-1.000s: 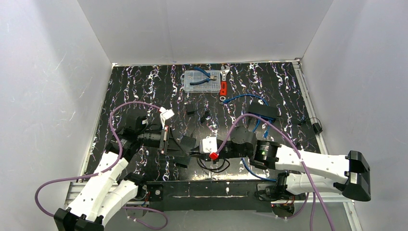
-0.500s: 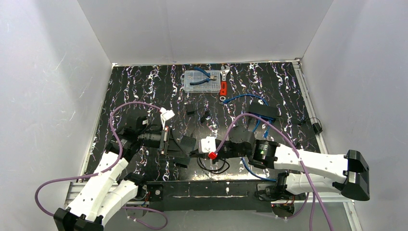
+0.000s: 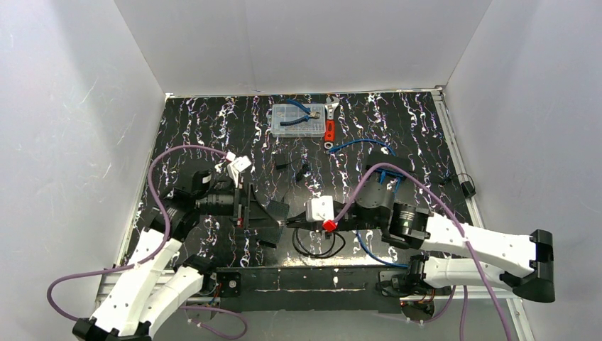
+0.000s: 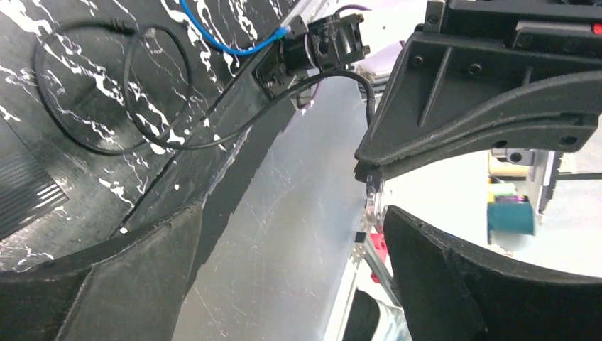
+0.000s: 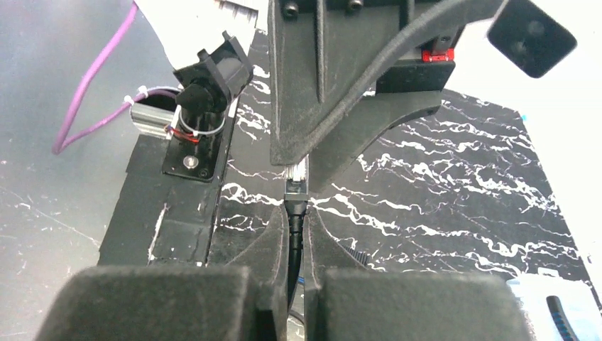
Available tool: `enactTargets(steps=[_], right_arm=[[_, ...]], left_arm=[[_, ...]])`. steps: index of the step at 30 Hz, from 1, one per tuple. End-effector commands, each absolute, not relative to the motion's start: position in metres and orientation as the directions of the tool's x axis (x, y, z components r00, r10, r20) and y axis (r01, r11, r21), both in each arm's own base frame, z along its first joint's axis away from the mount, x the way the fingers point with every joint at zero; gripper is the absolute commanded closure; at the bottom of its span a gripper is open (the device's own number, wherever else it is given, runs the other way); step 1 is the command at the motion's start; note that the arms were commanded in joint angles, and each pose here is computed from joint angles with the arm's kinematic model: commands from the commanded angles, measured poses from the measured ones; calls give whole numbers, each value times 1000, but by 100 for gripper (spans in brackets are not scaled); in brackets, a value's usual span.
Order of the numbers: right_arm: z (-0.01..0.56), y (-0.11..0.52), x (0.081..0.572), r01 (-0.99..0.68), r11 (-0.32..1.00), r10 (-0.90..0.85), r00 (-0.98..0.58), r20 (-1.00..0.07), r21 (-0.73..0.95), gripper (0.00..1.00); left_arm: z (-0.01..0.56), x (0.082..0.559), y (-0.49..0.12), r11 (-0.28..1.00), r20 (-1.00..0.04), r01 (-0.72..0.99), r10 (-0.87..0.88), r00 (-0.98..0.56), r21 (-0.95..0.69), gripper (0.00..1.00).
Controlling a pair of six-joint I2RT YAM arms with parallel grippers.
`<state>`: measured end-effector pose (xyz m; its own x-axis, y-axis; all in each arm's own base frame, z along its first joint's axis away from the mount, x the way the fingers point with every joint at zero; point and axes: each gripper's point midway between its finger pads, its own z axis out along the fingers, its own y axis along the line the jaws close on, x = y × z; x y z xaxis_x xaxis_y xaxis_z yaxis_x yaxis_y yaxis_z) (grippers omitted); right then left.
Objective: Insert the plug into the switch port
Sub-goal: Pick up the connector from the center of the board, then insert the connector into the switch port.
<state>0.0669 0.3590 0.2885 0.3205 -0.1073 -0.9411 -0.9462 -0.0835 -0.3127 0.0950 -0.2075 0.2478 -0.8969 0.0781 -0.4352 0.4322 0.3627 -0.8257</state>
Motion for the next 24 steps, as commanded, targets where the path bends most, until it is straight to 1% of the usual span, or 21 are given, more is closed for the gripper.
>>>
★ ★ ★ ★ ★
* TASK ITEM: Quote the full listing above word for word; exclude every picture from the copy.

* COMPLETED EXERCISE:
-1.000s: 
-0.500s: 
+0.000s: 
+0.000s: 
+0.000s: 
Available tool: `enactTargets(steps=[_], right_arm=[[_, ...]], left_arm=[[_, ...]])`. steps: index of the step at 30 Hz, from 1, one per tuple. End-effector commands, each absolute, not relative to the motion's start: position in metres and orientation as the directions of the tool's x axis (x, y, z components r00, r10, r20) and y axis (r01, r11, r21), both in each arm's own base frame, z along its first joint's axis away from the mount, x the way the fingers point with every joint at zero; gripper is the absolute commanded closure; at the bottom of its span a gripper is open (the device's own number, wherever else it is given, runs the other way); step 1 is the command at the motion's start; note that the arms were commanded in joint angles, and each pose here is computed from joint angles with the arm's kinematic model: commands from the commanded angles, measured poses from the measured ones; calls give whole numbers, each value times 1000, but by 100 for gripper (spans in brackets are not scaled); in brackets, a value's usual span.
Order of the numbers: right_arm: z (-0.01..0.56), y (-0.11..0.52), x (0.081..0.572), r01 (-0.99..0.68), r11 (-0.32..1.00), r10 (-0.90..0.85), r00 (-0.98..0.58), r20 (-1.00..0.07), r21 (-0.73..0.95), gripper (0.00..1.00); left_arm: z (-0.01..0.56), x (0.082..0.559), y (-0.49..0.12), r11 (-0.28..1.00), r20 (-1.00..0.04), r01 (-0.72..0.99), r10 (-0.87..0.88), r00 (-0.98..0.56), r21 (-0.95..0.69), gripper (0.00..1.00).
Controlling a pair of six-joint I2RT YAM arms with parallel grippers.
`<state>`: measured end-effector pose (xyz m; its own x-axis, y-axis; all in each arm's own base frame, z along its first joint's axis away from the mount, x the way the fingers point with every joint at zero; point and axes: each gripper's point midway between its finger pads, its own z axis out along the fingers, its own y axis along the line the jaws close on, x = y × z; x y z xaxis_x xaxis_y xaxis_z yaxis_x yaxis_y yaxis_z) (grippers omitted); right then left.
Objective: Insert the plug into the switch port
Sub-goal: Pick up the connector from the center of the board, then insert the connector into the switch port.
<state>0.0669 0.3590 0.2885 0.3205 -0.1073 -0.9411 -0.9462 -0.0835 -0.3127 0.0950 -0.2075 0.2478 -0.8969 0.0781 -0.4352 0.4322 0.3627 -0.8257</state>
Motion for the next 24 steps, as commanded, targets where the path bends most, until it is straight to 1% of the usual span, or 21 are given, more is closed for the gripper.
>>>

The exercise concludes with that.